Brunswick Junior High School principal Walter Wallace said no decision has been made yet regarding transportation.
He noted that other school districts that have grades 5- 12 sharing buses have grade 5 students sit up front where there is more access to the driver.
Wallace said there are nine subcommittees he has set up to handle the transition, including one that handles transportation.
“We want people to be comfortable with the move, and we understand there will be some anxiety with any change that happens,” said Wallace. “I’m confident people in the schools will make any move a successful one.
“Even as parents of a fourth-grade student, fliers went home to the junior high school parents, telling them the fifth grade would be moving to the junior high, but fliers were not sent out to the elementary school parents to let them know this plan was in the works. We just feel like communication from the school board has been poor. We’ve heard the decision was ram-rodded through, though I don’t know the details of that,” said Boyd.
Wallace said fliers have been sent to elementary parents, and that the school board’s decision has been widely communicated and noted that the school board meeting was televised on local cable access. Notification and information about the move is also posted on all school websites, he said, and he has been updating parents through his newsletter.
Perzanoski said the idea of the decision being rushed is “misinformation from the petitioners,” and that discussions over a solution to HBS overcrowding had been ongoing since October 2013.
“It was pretty deliberate,” said Joyce. “We took the time as individuals to think about the circumstances common for each move. We compared the costs.”
Joyce said she would like to see parents participating in Wallace’s subcommittees, rather than fighting the move.
Moving grade 5 “wasn’t my first choice,” said Joyce, “but I’ve made it clear that I would support the majority of the board.”
“When the decision is made, you don’t fight it,” Joyce added.
According to Perzanoski, there is very little research that supports whether any school configuration effects student achievement.
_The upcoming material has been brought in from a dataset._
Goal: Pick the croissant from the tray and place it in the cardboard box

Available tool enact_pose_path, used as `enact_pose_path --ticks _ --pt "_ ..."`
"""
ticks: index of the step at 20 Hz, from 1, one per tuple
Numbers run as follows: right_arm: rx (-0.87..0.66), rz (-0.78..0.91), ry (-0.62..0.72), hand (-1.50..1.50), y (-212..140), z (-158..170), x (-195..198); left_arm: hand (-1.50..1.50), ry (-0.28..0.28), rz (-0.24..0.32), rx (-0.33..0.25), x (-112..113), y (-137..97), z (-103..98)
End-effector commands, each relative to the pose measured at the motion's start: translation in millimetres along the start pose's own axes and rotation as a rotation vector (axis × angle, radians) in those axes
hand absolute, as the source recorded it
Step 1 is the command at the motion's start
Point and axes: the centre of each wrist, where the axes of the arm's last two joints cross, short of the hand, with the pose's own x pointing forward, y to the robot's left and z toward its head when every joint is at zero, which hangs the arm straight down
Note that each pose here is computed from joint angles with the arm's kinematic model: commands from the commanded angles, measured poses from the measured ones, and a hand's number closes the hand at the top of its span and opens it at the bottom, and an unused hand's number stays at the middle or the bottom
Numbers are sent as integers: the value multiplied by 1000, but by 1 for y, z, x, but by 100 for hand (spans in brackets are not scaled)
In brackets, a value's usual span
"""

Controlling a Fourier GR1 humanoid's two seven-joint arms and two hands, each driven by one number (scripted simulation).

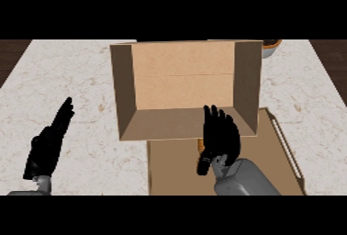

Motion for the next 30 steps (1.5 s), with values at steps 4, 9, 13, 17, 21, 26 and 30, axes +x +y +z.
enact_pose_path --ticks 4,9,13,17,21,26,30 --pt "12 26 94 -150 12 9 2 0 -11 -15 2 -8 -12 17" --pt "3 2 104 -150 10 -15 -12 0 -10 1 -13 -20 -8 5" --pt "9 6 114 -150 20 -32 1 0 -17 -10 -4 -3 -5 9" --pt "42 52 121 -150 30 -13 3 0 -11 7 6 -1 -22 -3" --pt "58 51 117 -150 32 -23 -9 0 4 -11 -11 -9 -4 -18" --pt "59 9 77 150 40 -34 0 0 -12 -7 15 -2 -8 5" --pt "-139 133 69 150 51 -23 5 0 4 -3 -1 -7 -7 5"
He said it did make sense to have smaller student populations in schools with the lower grade level — in this case, HBS and Coffin Elementary School.
Finally, Perzanoski said the board started looking into solutions to overcrowding at HBS, based on complaints by some of the same people who are petitioning against moving grade 5.
Boyd said he wants “just a thoughtful reconsideration of the issue.”
“We recognize the school board’s been under a lot of pressure with the loss of Jordan Acres school and the opening of the new school,” said Boyd. “We know there’s a lot of challenges, we know it’s a highly complicated problem, but we simply want them to reconsider and see if there’s a better solution.”